INDEPENDENT NEWS

Gordon Campbell on the Labour leadership change

Published: Tue 13 Dec 2011 12:49 PM
Gordon Campbell on the Labour leadership change
So it is to be David Shearer as leader, and Grant Robertson as deputy. With David Cunliffe, there were always two concerns. One, whether the wider public would warm to Cunliffe’s combatively intellectual style, and secondly whether his caucus would support him loyally in the battle against the Key government. With David Shearer, the concern is whether he can carry the fight in Parliament and beyond, with sufficient confidence and authority.
Labour may live to regret this choice. Undoubtedly, Cunliffe is the more polished performer with the more proven record of political achievement. The claim of disloyalty – that he was really to blame for Phil Goff’s inability on the campaign trail to defend Labour’s election costings – always seemed bizarre. It was a charge born of Labour’s internal tribal resentments given that, as leader, Goff had only himself to blame if he couldn’t defend his election costings credibly.
More to the point, while in government, Cunliffe had taken on Telecom and virtually ended the harmful market dominance that the telecommunications giant had been allowed to get away with for the previous 15 years. (The Key government BTW, is now in the process of restoring Telecom’s dominance, this time in broadband )
Regardless, the Labour caucus has now chosen Shearer. He is Labour’s aspirational choice. The hope being that Shearer’s very inexperience and lack of polish will work for Labour, as a foil to John Key’s perceived likeability. As a consequence, both New Zealand’s main political parties are now being lead by politicians who are running, essentially, as anti-politicians. Both project themselves as ordinary bloke outsiders to what Parliament has come to represent.
In Key’s case, this has involved considerable work and day to day management, in order to distance himself from his government’s less popular policies, and to shield him from sustained media scrutiny.
The media are likely to be less kind to Shearer. Opposition parties are fair game for mainstream journalism, given that less is at stake with them in being a tiger at the keyboard.
Since Parliament is due to sit before Christmas, Shearer will have no time for a breather before he is thrown into a media-driven cycle of hand to hand combat with Key and his front bench. In reality, an Opposition can rarely expect to prevail in such encounters. If Shearer can avoid being trounced in these early skirmishes, that will almost count as a victory.
Similarly, for the next couple of years there has to be a reasonable level of expectation as to what an Opposition can achieve. The Key government will be the agent of its own demise during its second term, rather than any masterstroke by Labour.

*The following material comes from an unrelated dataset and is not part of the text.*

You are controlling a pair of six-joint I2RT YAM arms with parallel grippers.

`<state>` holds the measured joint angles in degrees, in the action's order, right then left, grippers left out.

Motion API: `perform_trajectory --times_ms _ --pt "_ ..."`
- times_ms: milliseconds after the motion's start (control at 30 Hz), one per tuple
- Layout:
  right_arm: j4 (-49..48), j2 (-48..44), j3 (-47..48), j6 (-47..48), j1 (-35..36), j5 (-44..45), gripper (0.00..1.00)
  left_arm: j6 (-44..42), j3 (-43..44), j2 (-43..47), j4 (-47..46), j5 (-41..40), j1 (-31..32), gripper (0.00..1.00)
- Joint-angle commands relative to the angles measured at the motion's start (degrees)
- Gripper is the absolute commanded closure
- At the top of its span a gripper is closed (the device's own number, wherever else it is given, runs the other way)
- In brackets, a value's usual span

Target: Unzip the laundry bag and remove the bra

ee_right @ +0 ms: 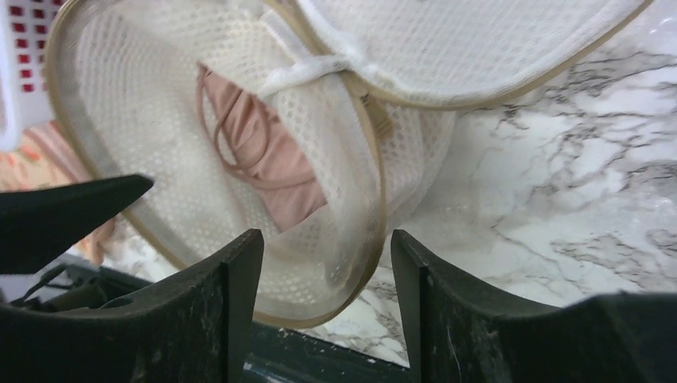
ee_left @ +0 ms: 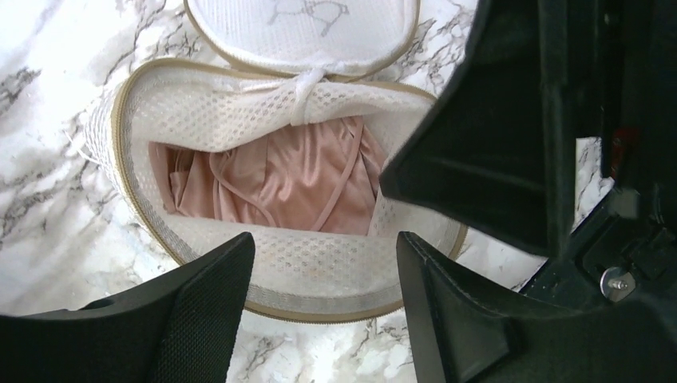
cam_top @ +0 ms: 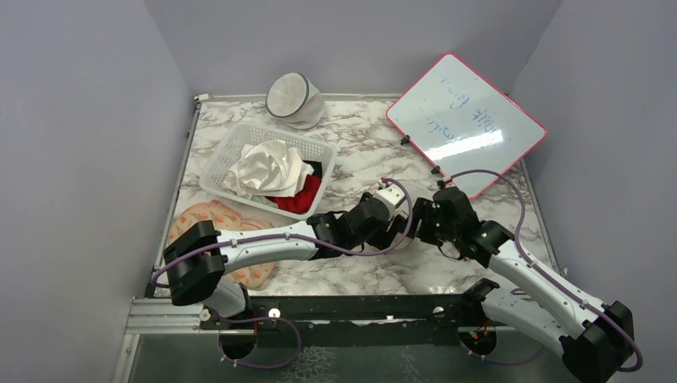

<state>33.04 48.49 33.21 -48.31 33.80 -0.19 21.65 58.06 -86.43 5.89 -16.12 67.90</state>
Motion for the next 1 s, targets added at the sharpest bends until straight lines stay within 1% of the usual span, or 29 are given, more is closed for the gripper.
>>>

The reality is that neither of the major items on the government’s second term agenda – asset sales and welfare reform – will address the chronic weakness in the New Zealand economy, and the related lack of well paying jobs. The Opposition cannot stop the current erosion of the standard of living. All it can do is to try and look like a credible alternative, and position itself as the decent, consistent advocate of middle income and poorer New Zealanders.
The economy has to remain Labour’s focus (and it cannot afford to waste Cunliffe’s talents in that respect). Labour has to avoid being drawn into every sideshow – including industrial unrest – that the government will be conjuring up over the next three years to distract the public from its failure to lift the standard of living for all but a fortunate few.
Years ago, Mike Moore used to hammer on about how Labour was a broad church. Yet ideologically, neither Shearer or Cunliffe mark much of a break from Phil Goff’s worldview. The unknown factor is how Shearer will perform under fire. As yet, not even the colleagues who voted for him today know the answer to that one.
Joyce as heir apparent. While Hekia Parata made the big leap in the Cabinet rankings to become Education Minister, the more significant move was that of Steven Joyce to Minister of Economic Development, while retaining his associate finance and tertiary education roles.
Joyce, as the new jobs czar with his hands on all the economic, scientific and educational levers necessary to lift the New Zealand economy – including the management of oil, gas and mining exploration – will be the man held primarily responsible for the success (or failure) of National’s second term in office. What this ascension will put at risk is MED’s capacity to be a more balanced, less ideologically driven voice on the economic policy than the extremists at Treasury.
Hitherto, Joyce has been something of a backroom operator behind the scenes – a grey Bill Birch fixer, whose political appeal is irrelevant – but his current load of responsibilities will inevitably propel Joyce into the public spotlight, as the heir apparent to John Key. If it ever comes to that, the task of making Joyce into an attractive political figure will pose a few headaches for the image merchants. But clearly, that’s a problem for another day.